By Anonymous
on Monday, March 11, 2002 - 03:04 pm:
I have a question. How do you
apply the adjectival rating system? Every time I attempt to use
this system, the technical folks want to convert the ratings
into numerical points (e.g. Excellent = 5, Good=4, Acceptable=3,
etc.) When one uses the adjectival system do you just eyeball
how many of each rating an offeror has racked up to rate their
proposal? (e.g. Offeror A has 3 excellents, 1 good, 1 acceptable
=excellent overall). I have read source selection guides in my
office and on this website but it is all very vague when it
comes to demonstrating how the system is actually applied.
Thank you in advance for any feedback.
By
Vern Edwards on Monday, March 11, 2002 - 04:09 pm:
The problem that your technical
people are having arises from the fact that it is difficult to
combine the adjectival scores assigned to individual technical
evaluation factors into a single, aggregated technical score
that reflects overall nonprice value. There is no standard way
to combine one exceptional with one marginal with
one good with one fair into an a single, overall
technical assessment.
Adjectival scores are usually categorical assessments, rather
than true measurements. When that is the case it can be
misleading to convert the adjectives to numbers, because two
offerors can be good, but not necessarily equally good.

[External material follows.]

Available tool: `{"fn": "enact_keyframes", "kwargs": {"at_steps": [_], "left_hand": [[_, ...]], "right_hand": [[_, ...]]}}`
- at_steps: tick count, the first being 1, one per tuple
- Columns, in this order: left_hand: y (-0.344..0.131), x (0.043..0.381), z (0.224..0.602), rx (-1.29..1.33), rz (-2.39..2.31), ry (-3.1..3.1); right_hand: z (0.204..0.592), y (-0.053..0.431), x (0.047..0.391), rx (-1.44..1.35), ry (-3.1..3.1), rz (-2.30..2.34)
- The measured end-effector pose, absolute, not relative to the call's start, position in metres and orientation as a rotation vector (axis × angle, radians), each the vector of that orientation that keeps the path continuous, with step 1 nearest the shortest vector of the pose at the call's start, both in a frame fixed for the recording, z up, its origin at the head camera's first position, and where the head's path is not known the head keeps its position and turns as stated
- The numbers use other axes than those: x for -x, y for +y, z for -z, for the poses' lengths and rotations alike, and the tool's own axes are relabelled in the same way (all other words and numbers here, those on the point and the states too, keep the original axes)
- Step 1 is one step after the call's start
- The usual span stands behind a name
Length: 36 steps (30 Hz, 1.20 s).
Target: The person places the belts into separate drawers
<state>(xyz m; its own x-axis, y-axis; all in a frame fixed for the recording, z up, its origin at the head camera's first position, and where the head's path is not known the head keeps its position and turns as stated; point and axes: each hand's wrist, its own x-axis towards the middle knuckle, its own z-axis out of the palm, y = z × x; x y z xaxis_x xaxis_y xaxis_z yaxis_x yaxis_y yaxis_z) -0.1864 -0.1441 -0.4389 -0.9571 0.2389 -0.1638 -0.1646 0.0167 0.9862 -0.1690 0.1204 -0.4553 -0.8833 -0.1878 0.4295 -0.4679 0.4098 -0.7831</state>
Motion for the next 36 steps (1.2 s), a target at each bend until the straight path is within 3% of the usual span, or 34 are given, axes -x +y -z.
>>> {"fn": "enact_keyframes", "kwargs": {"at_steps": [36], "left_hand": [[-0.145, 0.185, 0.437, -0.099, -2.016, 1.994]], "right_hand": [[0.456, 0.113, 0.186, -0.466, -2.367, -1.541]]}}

Assigning the same number to both offerors and then combining
the numbers might lead to faulty conclusions about the offerors'
relative merits.
The problem isn't subjectivity; most evaluation findings are
subjective, whether expressed as numbers or adjectives. The
problem is to have a rational and consistent for aggregating
individual factor scores. Numbers allow the evaluators to use
the rules of arithmetic when aggregating scores, thereby
ensuring combinatorial rationality and consistency. But there is
no one right way to aggregate adjectival scores.
I don't have any specific advice other than to discuss these
things openly during the development of the source selection
plan and reach a consensus about how you will determine
aggregate nonprice value. Other people here are going to tell
you to determine each offerors' value by looking at the
evaluation "narratives." That won't help your technical people,
because they are looking for a way to simplify their evaluation
data in order to make it more manageable. That's what scores
do--they simplify "narrative" data in order to make it more
manageable.
There are a number of books that you might find helpful. See
Decision Analysis for Management Judgment, 2d ed., by
Goodwin and Wright (1998), which is available from John Wiley &
Sons.
By
joel hoffman on Monday, March 11, 2002 - 04:38 pm:
In my opinion, from the
description Anonymous provided, his technical evaluators are not
just looking for a way to simplify the evaluation data to make
it more manageable - they are looking for a short cut to avoid
technical-cost trade-off evaluations. That has been my
consistent experience in leading or participating in about 80
source selections. I'm sure that many of you folks here have
probably particpated in many more, but that's enough to learn a
lot of lessons.
People want a quick and easy way to make a selection. Total up
the points, compare the overall colors... That's one of the
easiest ways to invite and to lose a protest.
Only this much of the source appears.